• Le Niger, victime de sa richesse

    Troisième exportateur d'uranium au monde, le Niger est pourtant l'un des pays les plus pauvres du globe. Malgré ses richesses minières, le nord du pays est régulièrement touché par des crises alimentaires et une dégradation de son environnement. Secoué par la rébellion touareg, le pays négocie au prix fort l'exploitation de l'uranium avec les firmes étrangères, dont Areva.

    174éme pays le plus pauvre du monde sur 177, le Niger n'arrive pas à se développer malgré l'éclaircie dans son ciel apportée par la vente d'uranium. Découvert et exploité depuis près de 40 ans, le précieux minerai a pourtant tout du diamant rare. Situé dans la région d'Agadez au nord-ouest du pays, une zone désertique et peu cultivable, il aurait pu la transformer et doper son économie. 

    Un rêve oublié pour les populations du Nord qui estiment ne pas avoir bénéficié de la croissance fulgurante du budget de l'Etat (passé de 15 milliards de francs CFA en 1975 à 72 milliards en 1980). "La répartition des richesses ne s'est pas faite", explique Issouf ag Maha, maire de Tchirozerine, à 45 km d'Agadez et membre du Mouvement des Nigériens pour la Justice (MNJ). "Le gouvernement est le premier coupable dans cette affaire, les entreprises sont venues faire du business et ont agi dans leur intérêt". 

    Les concessions s'étendent sur près de 90 000 kilomètres carrés, et ont fait les belles années de nombreuses sociétés minières. Souvent montrée du doigt, Areva, entreprise spécialisée dans le nucléaire, se défend des accusations de pollution et de néo-colonialisme qui sont portées contre elle. "Dans les années 80, quand les cours de l'uranium se sont effondrés et que les mines fermaient un peu partout dans le monde, le groupe a poursuivi seul l'exploitation des gisements du Niger", explique-t-elle. Sur le terrain, le MNJ assure qu'aucune action n'a été entreprise. "Jamais de concertation avec les populations locales n'a été organisée", ajoute Issouf ag Maha. 

    "La multiplication des permis est notre plus grosse inquiétude"

    Paroles contre paroles, il demeure difficile d'accéder aux sites et de constater scientifiquement les dégâts. Pourtant aux environs, la situation s'est manifestement dégradée. L'élevage et les activités traditionnelles des populations, telles que l'exploitation du sel, seraient devenues impossibles. Dans les fermes, le bruit fait fuir le bétail. Faute d'eau, utilisée pour nettoyer l'uranium, l'agriculture locale est compromise. D'autant que la sécheresse ravage régulièrement cette partie du pays. "Pourquoi ne pas proposer des solutions transparentes avec une explication humaine de l'étendue des projets miniers", s'interroge Issouf ag Maha. 


    La diminution des ressources pétrolières a relancé les cours de l'uranium, ces dernières années. Avec elle, de nouveaux exploitants se sont installés, là où le français Areva détenait le monopole. Fin 2006, la China National Uranium Corporation a reçu un permis d'exploitation du gisement d'Azelik, dans la région d'Agadez. Canadiens, Australiens, Sud-africains, Indiens et Britanniques ont suivi. "La multiplication des permis est notre plus grosse inquiétude", explique Issouf ag Maha. Depuis février 2007, le MNJ et le gouvernement s'affrontent. Composé d'anciens rebelles, de militaires de l'armée régulière et de certains élus locaux, le mouvement attaque les symboles de l'Etat et prend des membres du gouvernement en otage. 

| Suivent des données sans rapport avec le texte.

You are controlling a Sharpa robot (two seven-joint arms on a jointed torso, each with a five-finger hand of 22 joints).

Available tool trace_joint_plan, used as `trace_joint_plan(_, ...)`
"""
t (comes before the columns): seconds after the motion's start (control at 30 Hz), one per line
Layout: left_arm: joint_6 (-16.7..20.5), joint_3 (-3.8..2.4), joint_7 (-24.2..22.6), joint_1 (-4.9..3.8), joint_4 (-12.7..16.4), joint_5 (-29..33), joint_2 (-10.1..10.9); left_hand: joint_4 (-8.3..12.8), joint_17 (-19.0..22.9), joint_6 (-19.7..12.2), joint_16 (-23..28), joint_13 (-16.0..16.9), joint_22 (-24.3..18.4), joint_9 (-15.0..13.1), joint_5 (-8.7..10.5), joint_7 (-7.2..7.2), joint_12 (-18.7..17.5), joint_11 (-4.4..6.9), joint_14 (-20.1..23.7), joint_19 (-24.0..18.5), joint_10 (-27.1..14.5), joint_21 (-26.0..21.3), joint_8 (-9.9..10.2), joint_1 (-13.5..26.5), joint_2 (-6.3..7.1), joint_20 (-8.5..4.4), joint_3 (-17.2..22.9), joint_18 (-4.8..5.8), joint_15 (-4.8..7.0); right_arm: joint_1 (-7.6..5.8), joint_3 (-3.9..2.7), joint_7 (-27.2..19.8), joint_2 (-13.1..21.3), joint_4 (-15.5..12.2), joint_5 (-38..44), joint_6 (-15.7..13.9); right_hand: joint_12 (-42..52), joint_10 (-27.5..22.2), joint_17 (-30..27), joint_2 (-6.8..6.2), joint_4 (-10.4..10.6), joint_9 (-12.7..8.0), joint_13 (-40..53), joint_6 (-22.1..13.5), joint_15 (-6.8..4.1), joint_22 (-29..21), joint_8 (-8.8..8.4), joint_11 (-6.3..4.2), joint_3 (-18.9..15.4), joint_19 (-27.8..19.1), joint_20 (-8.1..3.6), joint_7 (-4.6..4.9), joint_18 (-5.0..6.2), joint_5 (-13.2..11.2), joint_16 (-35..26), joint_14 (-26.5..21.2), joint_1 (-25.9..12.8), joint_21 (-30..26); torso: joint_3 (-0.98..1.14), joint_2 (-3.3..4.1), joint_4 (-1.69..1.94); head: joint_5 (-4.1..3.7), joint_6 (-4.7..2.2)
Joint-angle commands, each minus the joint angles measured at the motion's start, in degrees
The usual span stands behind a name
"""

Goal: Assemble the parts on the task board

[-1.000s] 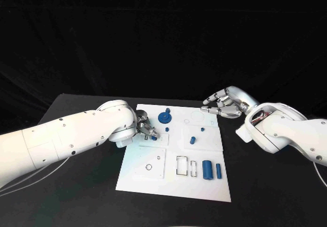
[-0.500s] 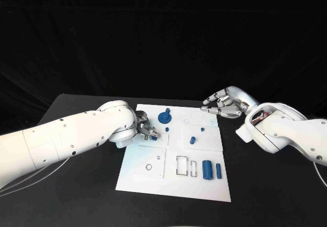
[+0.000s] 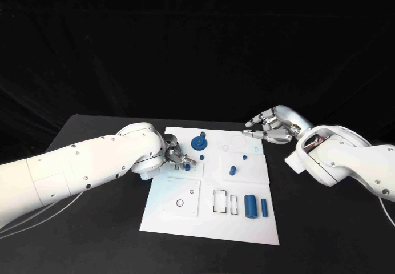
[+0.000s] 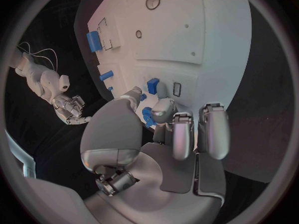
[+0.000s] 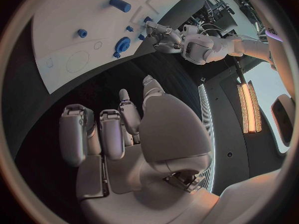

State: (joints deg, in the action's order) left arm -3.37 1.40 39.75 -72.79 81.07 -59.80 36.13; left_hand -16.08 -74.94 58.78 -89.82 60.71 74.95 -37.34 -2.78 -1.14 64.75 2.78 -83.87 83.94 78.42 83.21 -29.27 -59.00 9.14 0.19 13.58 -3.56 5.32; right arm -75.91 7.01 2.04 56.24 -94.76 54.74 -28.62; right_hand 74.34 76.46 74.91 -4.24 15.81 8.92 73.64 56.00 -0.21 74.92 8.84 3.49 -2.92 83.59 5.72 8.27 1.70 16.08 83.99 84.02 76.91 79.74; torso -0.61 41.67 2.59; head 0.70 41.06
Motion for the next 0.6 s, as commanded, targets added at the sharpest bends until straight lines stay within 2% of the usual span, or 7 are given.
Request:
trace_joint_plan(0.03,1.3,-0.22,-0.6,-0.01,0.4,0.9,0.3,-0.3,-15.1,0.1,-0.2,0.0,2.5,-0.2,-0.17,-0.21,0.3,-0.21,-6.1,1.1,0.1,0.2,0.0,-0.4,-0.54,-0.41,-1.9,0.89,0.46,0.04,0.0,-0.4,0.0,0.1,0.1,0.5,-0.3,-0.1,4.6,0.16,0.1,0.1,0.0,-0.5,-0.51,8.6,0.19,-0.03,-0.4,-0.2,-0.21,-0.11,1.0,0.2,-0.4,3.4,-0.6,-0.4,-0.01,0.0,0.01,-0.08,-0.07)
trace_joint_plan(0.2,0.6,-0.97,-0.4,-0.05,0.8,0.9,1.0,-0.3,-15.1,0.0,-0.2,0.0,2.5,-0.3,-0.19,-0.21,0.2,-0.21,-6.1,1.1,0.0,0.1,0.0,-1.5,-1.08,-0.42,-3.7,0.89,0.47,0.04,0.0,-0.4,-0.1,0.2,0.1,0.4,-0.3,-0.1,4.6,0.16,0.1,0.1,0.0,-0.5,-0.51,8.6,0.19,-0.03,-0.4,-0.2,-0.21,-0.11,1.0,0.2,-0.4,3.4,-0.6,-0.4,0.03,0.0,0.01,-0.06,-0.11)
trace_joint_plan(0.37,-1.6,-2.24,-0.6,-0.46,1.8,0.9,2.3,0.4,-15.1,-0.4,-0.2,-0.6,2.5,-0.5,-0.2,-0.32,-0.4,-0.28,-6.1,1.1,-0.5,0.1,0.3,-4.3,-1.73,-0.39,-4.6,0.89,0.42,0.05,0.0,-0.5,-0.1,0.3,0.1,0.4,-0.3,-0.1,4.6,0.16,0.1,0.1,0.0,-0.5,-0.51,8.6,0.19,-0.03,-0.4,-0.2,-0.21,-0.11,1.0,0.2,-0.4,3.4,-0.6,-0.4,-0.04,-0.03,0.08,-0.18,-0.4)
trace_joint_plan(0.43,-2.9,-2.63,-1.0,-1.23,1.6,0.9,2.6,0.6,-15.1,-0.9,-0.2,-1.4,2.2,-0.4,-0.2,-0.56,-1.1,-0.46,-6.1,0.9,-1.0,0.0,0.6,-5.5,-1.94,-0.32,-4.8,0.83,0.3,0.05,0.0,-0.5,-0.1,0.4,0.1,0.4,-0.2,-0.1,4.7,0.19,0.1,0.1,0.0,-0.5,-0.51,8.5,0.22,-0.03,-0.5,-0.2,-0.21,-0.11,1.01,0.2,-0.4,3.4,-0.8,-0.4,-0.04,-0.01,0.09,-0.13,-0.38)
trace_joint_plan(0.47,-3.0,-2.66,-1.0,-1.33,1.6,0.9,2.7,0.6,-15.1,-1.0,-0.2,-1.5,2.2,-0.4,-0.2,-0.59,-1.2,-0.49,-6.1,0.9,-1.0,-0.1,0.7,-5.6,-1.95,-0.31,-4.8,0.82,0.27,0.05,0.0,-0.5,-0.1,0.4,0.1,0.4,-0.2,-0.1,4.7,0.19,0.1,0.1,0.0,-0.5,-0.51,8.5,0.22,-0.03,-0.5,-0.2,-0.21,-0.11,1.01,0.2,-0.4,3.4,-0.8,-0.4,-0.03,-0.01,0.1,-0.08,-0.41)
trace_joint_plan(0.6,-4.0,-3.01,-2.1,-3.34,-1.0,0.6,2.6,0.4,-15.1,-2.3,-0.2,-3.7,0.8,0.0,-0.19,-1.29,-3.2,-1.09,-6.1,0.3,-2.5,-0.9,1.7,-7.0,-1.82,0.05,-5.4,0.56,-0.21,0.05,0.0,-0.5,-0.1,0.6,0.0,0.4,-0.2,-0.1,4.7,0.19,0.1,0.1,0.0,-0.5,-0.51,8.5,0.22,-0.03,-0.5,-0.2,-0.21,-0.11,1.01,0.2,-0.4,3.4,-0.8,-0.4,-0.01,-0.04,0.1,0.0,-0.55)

    Tandis qu'Areva a obtenu début février 2009, le permis d'exploitation du gisement d'Imouraren, au nord-ouest, les élections présidentielles pourraient changer la donne. Elles se tiendront d'ici 7 à 8 mois et selon la Constitution, le président actuel, Mamadou Tandja ne pourra pas s'y représenter. L'uranium, nécessaire à l'activité des centrales nucléaires peu émettrices de CO2, doit être exploité durablement, non pas aux dépens de l'homme et de son environnement.